In an effort to create transparency and accountability, the method of selecting the project developer becomes important. Following the opening up of India Power to private participation from 1991 onwards, the early selection of project developers was on the basis of direct negotiations between the state government and the IPP, followed by the signing of an MOU with the selected private developer. In February 1995, however, the government of India instructed state governments that henceforth all selection must be made through international competitive bidding (ICB) and a deadline (extended from time to time) was fixed for conversion of MOUs into project approvals on the basis of DPRs.
Guided by the experience of the recent past, the Hydropower Committee has recommended that the MOU route may not altogether be given up, but could be resorted to for large projects in geologically difficult terrain, as there may not be many bidders in such cases. The competitive advantage in these cases could be secured by offering project packages, such as an EPC contract, through the ICB.
Where IPP selection itself is through ICB and not MOU, the bidding process could be further refined by prior preparation of a DPR by the state government or its hydel utility, affording access to the DPR to short-listed bidders, two-part bids, pre-bid conference and bid evaluation by professional experts.
Project preparation, especially by state hydel utilities in India, is an area which has suffered of late, despite the vast experience and technical know-how which exists in the country’s hydro industry. This has often been due to a lack of funds to conduct studies and field investigations for a project. This needs co-ordinated action by the government and the financing agencies.
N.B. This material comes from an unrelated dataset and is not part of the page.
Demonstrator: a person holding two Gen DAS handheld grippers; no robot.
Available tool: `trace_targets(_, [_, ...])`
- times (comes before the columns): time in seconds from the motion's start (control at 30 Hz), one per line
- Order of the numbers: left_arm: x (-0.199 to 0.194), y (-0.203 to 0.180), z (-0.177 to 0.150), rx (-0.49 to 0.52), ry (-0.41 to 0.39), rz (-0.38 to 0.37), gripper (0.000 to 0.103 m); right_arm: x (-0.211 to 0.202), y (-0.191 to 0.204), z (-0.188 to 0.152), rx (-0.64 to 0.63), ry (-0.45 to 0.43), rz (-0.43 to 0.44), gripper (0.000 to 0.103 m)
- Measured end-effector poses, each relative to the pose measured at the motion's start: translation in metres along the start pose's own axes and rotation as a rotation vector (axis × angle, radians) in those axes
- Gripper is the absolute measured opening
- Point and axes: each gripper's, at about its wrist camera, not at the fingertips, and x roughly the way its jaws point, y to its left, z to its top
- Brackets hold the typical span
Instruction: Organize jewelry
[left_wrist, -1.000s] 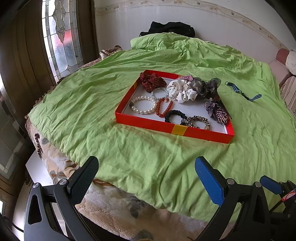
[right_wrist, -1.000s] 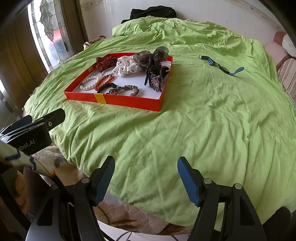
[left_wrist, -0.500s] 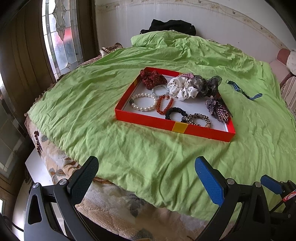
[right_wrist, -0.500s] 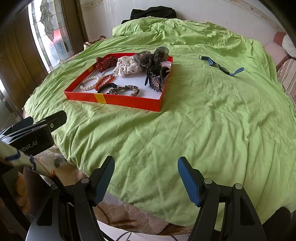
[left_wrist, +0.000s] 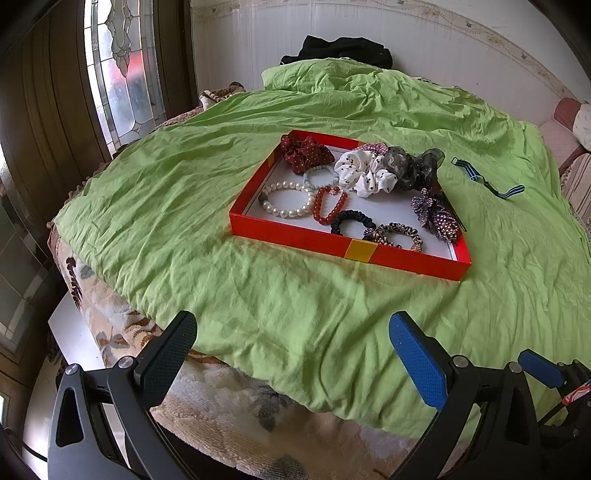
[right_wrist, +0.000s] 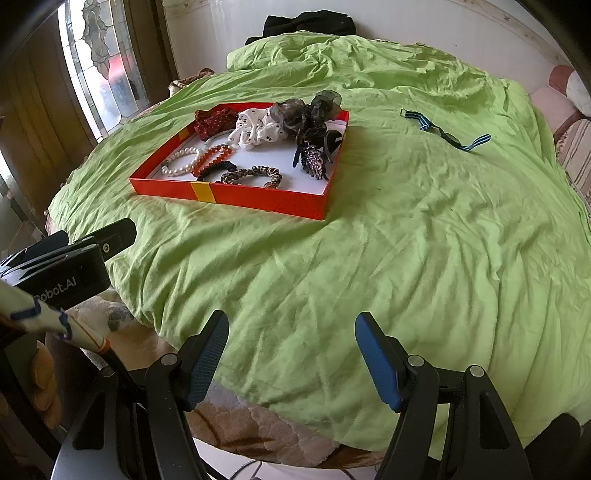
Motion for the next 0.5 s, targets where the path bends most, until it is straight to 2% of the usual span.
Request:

The project approval process in India has traditionally been lengthy and time consuming, for historical reasons. The federal agencies – such as the Central Electricity Authority (CEA), and the Central Water Commission (CWC) for hydro projects – did the overall national planning to ensure optimal utilization of natural resources by public utilities, gave techno-economic approval to projects, monitored their execution, and generally acted as super regulators. With economic liberalization, the old system of federal controls is being dismantled, although slowly. The CEA’s role is being reviewed by the federal government, but in the meantime the CEA is not concerned with commercial aspects of a project such as capital cost or tariffs; powers in this regard are to be delegated by federal government to state governments.
The CEA would, however, still look at a project from an overall planning viewpoint such as the optimal development of a hydro source. The CWC’s clearance is to be necessary only for a project on an inter-state or inter-country river.
The Federal Ministry of Environment has delegated its powers to state governments to give environmental approval to thermal power projects up to 250MW. For hydel projects, however, there is as yet no such delegation.
These relate to the project location, site and environment, to the risks associated with hydro projects and rehabilitation problems.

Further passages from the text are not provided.